Exactly the lines from the start of the data below through the line containing "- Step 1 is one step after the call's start" must be returned, and no others.
:::::
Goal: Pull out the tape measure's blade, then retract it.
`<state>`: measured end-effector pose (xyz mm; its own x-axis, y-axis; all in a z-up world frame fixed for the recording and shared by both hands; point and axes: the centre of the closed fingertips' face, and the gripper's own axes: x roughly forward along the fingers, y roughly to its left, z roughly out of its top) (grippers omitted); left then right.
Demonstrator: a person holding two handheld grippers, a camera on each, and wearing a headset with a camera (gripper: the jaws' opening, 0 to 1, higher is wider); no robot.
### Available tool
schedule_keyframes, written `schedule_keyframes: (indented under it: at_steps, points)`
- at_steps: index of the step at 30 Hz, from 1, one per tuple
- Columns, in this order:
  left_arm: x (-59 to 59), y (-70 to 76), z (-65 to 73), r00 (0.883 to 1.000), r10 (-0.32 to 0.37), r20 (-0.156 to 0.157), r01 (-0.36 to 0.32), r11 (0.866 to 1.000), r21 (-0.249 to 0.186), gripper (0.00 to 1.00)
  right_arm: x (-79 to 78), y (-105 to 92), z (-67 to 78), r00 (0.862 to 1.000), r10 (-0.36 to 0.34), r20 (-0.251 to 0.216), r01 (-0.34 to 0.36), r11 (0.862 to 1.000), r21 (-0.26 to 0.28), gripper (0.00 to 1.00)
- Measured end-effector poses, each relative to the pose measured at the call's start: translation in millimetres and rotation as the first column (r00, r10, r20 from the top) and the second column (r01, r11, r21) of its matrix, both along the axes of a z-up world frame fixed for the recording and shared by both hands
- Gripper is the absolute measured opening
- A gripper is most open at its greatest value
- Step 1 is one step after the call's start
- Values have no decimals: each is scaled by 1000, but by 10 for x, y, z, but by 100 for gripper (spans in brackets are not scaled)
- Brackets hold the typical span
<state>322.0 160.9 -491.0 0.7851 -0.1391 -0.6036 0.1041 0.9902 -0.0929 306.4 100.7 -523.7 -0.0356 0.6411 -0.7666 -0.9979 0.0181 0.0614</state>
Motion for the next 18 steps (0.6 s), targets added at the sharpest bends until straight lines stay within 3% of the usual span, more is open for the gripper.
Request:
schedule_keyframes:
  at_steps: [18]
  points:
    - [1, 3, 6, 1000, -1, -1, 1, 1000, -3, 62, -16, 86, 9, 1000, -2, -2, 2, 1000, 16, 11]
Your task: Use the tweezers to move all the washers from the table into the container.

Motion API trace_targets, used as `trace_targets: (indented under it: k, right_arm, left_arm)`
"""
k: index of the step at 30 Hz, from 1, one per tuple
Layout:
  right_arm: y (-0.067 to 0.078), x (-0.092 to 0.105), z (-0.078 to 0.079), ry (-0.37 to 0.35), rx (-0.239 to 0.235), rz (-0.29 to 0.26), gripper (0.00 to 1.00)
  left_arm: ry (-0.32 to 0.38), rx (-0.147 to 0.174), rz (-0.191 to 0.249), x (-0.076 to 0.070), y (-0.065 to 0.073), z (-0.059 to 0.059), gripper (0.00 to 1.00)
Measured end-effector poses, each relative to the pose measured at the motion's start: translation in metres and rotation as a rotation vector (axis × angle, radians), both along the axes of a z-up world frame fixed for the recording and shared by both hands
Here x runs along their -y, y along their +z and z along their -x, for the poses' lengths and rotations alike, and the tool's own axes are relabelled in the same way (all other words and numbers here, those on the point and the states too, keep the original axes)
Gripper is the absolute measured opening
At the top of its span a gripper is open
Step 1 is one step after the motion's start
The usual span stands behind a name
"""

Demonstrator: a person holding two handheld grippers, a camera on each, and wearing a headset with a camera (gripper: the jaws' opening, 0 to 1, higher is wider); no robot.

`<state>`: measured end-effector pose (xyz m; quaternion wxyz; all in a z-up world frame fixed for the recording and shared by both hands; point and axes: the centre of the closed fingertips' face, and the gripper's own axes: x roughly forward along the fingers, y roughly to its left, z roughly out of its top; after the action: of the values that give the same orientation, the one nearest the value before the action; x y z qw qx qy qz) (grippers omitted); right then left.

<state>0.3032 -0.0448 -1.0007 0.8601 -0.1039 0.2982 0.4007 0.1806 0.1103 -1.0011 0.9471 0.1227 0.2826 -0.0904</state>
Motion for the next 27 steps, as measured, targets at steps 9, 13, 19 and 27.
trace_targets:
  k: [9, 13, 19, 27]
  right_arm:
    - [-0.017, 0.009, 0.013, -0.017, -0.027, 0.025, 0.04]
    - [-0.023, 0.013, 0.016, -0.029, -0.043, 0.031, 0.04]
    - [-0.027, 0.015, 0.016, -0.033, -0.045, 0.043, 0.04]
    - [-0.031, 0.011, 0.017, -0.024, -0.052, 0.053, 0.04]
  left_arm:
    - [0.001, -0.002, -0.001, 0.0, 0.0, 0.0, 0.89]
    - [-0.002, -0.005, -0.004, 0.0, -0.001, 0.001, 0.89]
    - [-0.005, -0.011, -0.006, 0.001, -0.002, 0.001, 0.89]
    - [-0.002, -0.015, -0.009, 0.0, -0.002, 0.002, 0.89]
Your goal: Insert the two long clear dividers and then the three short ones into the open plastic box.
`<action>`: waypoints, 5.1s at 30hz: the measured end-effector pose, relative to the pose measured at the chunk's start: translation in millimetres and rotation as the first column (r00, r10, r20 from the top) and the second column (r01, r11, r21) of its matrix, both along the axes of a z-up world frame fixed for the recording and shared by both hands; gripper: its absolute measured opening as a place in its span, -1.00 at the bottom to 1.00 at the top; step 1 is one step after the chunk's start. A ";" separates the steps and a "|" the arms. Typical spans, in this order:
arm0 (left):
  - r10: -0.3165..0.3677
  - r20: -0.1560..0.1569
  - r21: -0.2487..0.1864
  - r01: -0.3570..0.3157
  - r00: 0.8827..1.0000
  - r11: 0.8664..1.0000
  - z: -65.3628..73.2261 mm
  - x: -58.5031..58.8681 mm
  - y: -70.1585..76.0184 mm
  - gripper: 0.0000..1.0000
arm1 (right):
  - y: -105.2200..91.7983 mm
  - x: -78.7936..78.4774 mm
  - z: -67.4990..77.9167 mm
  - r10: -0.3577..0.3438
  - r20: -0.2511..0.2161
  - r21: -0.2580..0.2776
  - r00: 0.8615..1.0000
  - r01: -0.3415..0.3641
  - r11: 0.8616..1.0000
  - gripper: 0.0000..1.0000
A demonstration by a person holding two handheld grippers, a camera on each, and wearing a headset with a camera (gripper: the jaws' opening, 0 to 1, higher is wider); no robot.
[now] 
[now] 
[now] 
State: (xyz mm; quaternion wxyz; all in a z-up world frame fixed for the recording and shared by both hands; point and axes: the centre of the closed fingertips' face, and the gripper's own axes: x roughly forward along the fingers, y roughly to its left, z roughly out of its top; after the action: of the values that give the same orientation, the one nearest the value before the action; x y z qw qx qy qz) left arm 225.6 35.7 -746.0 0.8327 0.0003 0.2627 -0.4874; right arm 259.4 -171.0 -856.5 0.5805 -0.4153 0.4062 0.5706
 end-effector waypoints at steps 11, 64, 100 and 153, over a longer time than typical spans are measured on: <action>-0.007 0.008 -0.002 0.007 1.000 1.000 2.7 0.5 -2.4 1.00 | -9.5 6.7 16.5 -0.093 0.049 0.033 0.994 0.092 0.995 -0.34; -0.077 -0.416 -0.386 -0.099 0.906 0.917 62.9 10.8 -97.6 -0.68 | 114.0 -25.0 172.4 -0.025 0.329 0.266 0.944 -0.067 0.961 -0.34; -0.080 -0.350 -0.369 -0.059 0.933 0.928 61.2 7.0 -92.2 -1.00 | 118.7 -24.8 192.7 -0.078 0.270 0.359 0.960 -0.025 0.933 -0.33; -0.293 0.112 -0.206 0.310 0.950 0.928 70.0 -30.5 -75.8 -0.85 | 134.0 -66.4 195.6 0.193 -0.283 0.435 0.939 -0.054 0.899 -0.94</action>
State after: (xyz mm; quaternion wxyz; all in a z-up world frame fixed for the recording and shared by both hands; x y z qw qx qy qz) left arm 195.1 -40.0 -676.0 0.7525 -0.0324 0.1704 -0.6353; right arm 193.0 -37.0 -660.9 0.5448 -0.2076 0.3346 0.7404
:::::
THE COMPLETED TASK:
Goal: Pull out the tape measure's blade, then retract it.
`<state>`: measured end-effector pose (xyz mm; its own x-axis, y-axis; all in a z-up world frame fixed for the recording and shared by both hands; point and axes: the centre of the closed fingertips' face, and the gripper's own axes: x roughly forward along the fingers, y roughly to its left, z roughly out of its top) (grippers omitted); left then right.
Demonstrator: a person holding two handheld grippers, a camera on each, and wearing a headset with a camera (gripper: the jaws' opening, 0 to 1, higher is wider); no robot.
### Available tool
schedule_keyframes, written `schedule_keyframes: (indented under it: at_steps, points)`
- at_steps: index of the step at 30 Hz, from 1, one per tuple
- Columns, in this order:
  left_arm: x (-59 to 59), y (-70 to 76), z (-65 to 73), r00 (0.883 to 1.000), r10 (-0.32 to 0.37), r20 (-0.156 to 0.157), r01 (-0.36 to 0.32), r11 (0.866 to 1.000), r21 (-0.249 to 0.186), gripper (0.00 to 1.00)
  right_arm: x (-79 to 78), y (-105 to 92), z (-67 to 78), r00 (0.862 to 1.000), r10 (-0.36 to 0.34), r20 (-0.251 to 0.216), r01 (-0.34 to 0.36), r11 (0.862 to 1.000), r21 (-0.26 to 0.28), gripper (0.00 to 1.00)
- Measured end-effector poses, each relative to the pose measured at the call's start: translation in millimetres and rotation as the first column (r00, r10, r20 from the top) and the second column (r01, r11, r21) of its matrix, both along the axes of a z-up world frame fixed for the recording and shared by both hands
- Gripper is the absolute measured opening
- A gripper is most open at its greatest value
- Step 1 is one step after the call's start

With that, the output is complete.